日本の葬送文化には多様な所作や儀礼が存在するが、その中で「偲び手(しのびて)」は特に独特な表現形式として注目に値する。
偲び手とは、葬儀の際に音を立てずに行う拍手を指し、故人を悼み、静かにその霊を慰めるための所作である。通常、神道儀礼においては「柏手(かしわで)」と呼ばれる拍手があり、神前に響かせる音によって神々を招来する意義をもつ。これに対し、偲び手は音を立てないことによって「死者の世界に静けさを保つ」ことを意味し、葬送の場において独自の象徴性を担ってきた。
日本の葬送文化における「偲び手(しのびて)」の成立は中世以降の神葬祭の普及過程に遡るが、本格的に制度化されたのは明治期であり、国家神道政策のもとで「仏式葬儀との差異を強調する儀礼」として広まった。通常の神道儀礼で行われる柏手が音を伴って神々を招来するのに対し、偲び手は音を立てないことによって「死者の安寧と静謐」を表すという対照的な意味を担った。

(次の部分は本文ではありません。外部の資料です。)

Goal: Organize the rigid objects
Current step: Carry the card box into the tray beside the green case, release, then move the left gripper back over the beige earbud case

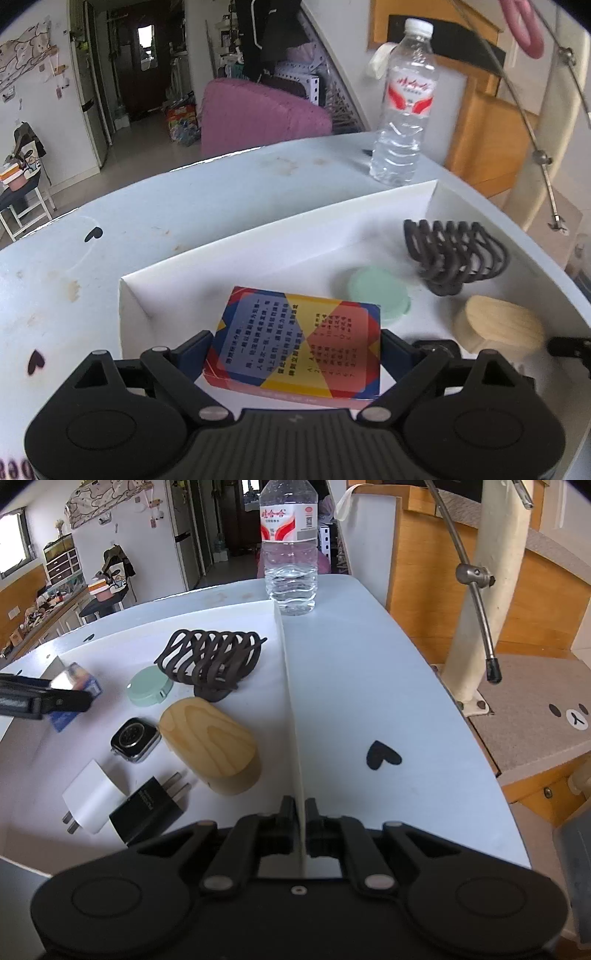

しかし、この偲び手は戦後の日本社会において大きな変化を経験する。最大の要因は、核家族化と都市化による生活環境の変容である。農村社会においては、地域共同体や親族集団が葬送の担い手であり、神葬祭や仏式葬儀といった宗教儀礼も生活共同体の中で共有されていた。だが、戦後の高度経済成長期以降、都市部に移り住む人々が増え、共同体の縁が希薄化するなかで、神葬祭は急速に衰退した。その結果、偲び手もまた日常的な葬送習俗から姿を消していった。
さらに、都市社会では「合理化」と「簡素化」が葬儀に求められるようになった。仏式が圧倒的多数を占める中で、神葬祭の実施率は1%未満にまで低下し、偲び手の作法は一部の神職や神道信奉者に限定された。加えて、葬儀社が主導する現代的な「画一化された葬儀」の普及は、地域固有の所作を弱め、偲び手のような独自性をもつ儀礼をさらに周縁化させたのである。
宗教観の変化もまた見逃せない。戦後日本人の死生観は、伝統的な宗教的枠組みよりも「無宗教的な追悼」へと傾き、葬儀自体を縮小する傾向が強まった。直葬や家族葬の増加はその象徴であり、死の場で「静かに祈る」という行為は残っても、偲び手という具体的な形式は失われつつある。これは、葬儀の儀礼が共同体的規範から個人の選択へと移行する中で起きた変化といえるだろう。
一方で、偲び手は完全に消滅したわけではない。今日でも神職の家系や神道系新宗教の葬儀においては実施され、また学術的・文化史的な研究の対象として再評価されつつある。その背景には、形式化された葬儀のなかで「日本独自の死の所作」を再発見しようとする関心がある。つまり、偲び手は日常的習俗からは後退したものの、文化遺産的な意味をもつ儀礼として存続しているのだ。
戦後日本における偲び手の消失過程は、単なる儀礼の衰退ではなく、社会構造の変化と深く結びついている。共同体の弱体化、葬儀の簡素化、宗教観の変容が重なり合うなかで、偲び手は「人々が日常的に行う所作」から「特定の宗教的文脈に限定される儀礼」へと変質した。その歩みは、日本社会における死の意味の変化、そして宗教儀礼がいかに社会的基盤に依存しているかを示す具体的な事例といえるだろう。